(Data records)
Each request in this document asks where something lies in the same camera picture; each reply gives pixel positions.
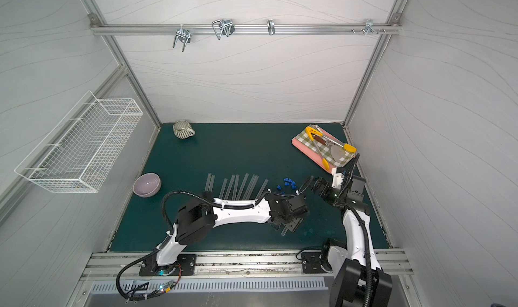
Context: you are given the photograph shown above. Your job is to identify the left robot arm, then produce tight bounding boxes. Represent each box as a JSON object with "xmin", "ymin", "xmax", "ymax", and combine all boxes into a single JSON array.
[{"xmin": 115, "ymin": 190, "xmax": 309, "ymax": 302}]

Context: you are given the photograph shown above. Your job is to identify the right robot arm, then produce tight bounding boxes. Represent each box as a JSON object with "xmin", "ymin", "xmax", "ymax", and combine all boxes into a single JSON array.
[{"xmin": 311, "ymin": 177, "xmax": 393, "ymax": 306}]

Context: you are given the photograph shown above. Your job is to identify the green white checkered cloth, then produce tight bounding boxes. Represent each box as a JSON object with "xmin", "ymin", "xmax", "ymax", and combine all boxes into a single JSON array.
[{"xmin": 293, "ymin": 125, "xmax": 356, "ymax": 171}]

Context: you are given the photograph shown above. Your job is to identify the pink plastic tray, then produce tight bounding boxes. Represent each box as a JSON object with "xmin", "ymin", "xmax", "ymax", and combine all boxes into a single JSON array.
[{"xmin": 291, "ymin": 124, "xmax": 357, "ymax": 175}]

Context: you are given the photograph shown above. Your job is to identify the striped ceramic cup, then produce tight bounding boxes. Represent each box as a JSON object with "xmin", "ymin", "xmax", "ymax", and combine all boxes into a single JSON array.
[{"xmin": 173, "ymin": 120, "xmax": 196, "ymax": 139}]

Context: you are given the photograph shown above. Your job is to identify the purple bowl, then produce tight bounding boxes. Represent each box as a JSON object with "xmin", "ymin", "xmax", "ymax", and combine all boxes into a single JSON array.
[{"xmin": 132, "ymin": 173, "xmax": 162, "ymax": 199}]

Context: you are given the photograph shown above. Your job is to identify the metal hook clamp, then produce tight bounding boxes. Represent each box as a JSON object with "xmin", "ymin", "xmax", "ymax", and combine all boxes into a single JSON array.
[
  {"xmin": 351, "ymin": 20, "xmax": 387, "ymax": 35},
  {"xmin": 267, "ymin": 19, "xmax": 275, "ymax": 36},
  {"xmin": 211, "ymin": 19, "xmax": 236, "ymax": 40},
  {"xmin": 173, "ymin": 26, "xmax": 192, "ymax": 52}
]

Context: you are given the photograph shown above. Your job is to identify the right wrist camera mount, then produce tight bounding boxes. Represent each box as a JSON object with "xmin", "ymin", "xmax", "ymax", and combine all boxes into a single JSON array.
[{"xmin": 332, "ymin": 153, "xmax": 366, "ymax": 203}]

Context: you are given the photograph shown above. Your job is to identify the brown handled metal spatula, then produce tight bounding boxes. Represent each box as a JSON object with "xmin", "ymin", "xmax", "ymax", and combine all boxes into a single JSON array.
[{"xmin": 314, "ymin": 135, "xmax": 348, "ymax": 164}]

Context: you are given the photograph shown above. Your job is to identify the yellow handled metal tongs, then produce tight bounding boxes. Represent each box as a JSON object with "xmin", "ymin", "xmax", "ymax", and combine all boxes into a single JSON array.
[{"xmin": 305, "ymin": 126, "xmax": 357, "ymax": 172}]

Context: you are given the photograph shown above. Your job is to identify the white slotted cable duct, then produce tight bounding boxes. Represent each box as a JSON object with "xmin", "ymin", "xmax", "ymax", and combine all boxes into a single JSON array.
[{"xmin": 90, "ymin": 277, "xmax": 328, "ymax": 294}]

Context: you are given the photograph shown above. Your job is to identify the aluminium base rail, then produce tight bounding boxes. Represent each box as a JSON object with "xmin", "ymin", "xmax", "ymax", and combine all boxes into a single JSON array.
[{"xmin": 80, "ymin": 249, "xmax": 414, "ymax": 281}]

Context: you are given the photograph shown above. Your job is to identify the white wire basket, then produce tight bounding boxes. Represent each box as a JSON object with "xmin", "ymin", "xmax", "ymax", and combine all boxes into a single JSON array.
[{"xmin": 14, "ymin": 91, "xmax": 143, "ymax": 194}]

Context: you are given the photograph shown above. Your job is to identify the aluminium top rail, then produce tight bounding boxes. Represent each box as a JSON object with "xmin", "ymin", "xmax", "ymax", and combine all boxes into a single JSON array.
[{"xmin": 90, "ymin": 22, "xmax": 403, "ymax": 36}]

==

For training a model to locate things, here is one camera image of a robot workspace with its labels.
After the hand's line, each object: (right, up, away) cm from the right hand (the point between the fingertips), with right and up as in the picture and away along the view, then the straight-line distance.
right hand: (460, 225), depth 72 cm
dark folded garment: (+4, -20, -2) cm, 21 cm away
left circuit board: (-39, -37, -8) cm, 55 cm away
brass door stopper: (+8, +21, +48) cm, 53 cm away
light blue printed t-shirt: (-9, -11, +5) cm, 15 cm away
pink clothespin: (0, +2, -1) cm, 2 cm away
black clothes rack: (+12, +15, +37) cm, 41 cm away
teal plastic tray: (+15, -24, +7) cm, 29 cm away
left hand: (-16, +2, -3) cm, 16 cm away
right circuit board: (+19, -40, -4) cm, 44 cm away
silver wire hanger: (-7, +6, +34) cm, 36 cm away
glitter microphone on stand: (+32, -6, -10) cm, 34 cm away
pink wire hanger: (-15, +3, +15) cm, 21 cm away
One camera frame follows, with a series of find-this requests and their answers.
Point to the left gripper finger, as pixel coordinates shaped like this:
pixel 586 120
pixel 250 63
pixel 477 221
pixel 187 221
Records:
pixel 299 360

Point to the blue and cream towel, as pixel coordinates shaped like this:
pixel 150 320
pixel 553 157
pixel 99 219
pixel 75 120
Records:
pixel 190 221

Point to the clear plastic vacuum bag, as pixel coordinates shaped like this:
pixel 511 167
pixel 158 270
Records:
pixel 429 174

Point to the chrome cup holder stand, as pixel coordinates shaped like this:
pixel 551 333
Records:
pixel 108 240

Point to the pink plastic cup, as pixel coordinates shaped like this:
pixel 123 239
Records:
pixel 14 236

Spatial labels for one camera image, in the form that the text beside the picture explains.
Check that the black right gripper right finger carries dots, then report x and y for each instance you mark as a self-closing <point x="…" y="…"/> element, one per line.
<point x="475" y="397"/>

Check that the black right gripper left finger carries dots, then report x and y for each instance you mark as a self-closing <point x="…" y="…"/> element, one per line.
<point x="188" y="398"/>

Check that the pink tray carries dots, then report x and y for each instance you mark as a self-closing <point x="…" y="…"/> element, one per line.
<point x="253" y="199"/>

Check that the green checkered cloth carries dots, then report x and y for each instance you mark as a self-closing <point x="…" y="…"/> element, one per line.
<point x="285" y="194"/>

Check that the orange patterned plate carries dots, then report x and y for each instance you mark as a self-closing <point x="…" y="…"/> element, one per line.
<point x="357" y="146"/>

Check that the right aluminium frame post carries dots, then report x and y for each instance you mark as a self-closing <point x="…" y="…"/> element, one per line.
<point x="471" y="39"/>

* * *

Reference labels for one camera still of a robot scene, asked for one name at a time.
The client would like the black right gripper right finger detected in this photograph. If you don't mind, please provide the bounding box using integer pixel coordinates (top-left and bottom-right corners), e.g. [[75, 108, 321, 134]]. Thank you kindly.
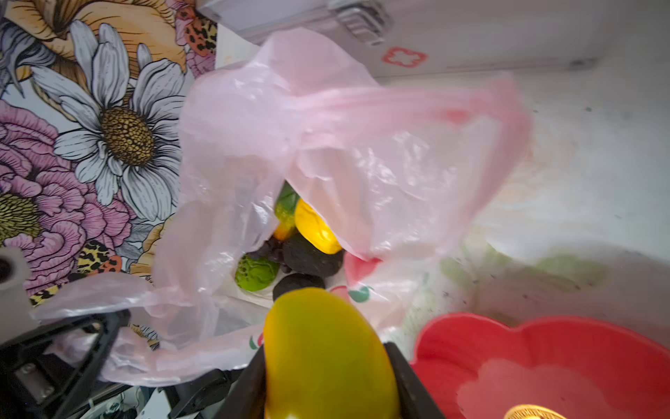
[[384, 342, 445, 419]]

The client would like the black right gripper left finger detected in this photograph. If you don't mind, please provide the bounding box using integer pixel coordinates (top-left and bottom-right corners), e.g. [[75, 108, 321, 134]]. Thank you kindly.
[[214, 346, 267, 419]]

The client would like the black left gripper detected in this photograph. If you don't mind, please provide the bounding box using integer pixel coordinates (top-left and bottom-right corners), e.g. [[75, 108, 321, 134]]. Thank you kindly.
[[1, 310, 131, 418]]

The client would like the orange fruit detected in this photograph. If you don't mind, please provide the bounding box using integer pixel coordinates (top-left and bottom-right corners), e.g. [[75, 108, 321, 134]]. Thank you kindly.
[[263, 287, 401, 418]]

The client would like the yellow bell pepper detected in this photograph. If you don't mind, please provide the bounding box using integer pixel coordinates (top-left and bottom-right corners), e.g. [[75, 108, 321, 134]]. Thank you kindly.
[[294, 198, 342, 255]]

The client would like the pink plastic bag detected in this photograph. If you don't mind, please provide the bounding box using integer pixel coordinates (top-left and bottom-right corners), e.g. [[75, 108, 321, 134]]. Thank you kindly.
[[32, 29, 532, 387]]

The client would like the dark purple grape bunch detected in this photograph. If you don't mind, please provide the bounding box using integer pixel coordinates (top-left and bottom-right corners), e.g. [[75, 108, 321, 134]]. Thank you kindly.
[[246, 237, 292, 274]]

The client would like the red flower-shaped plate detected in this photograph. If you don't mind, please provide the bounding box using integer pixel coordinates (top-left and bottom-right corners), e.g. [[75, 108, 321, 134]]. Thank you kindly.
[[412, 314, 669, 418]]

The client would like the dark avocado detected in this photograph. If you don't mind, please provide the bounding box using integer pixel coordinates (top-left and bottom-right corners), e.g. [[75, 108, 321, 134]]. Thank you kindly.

* **WORK TO BE COMPLETED**
Within the data above, filter for lines containing the word "labels" and copy each one.

* **FINAL ANSWER**
For training a model to locate things, here is one camera image of a robot workspace with its labels.
Spatial labels for one camera image, in the form that the text beside the picture explains.
Reference labels for one camera still of a robot scene, asked for one name at a time.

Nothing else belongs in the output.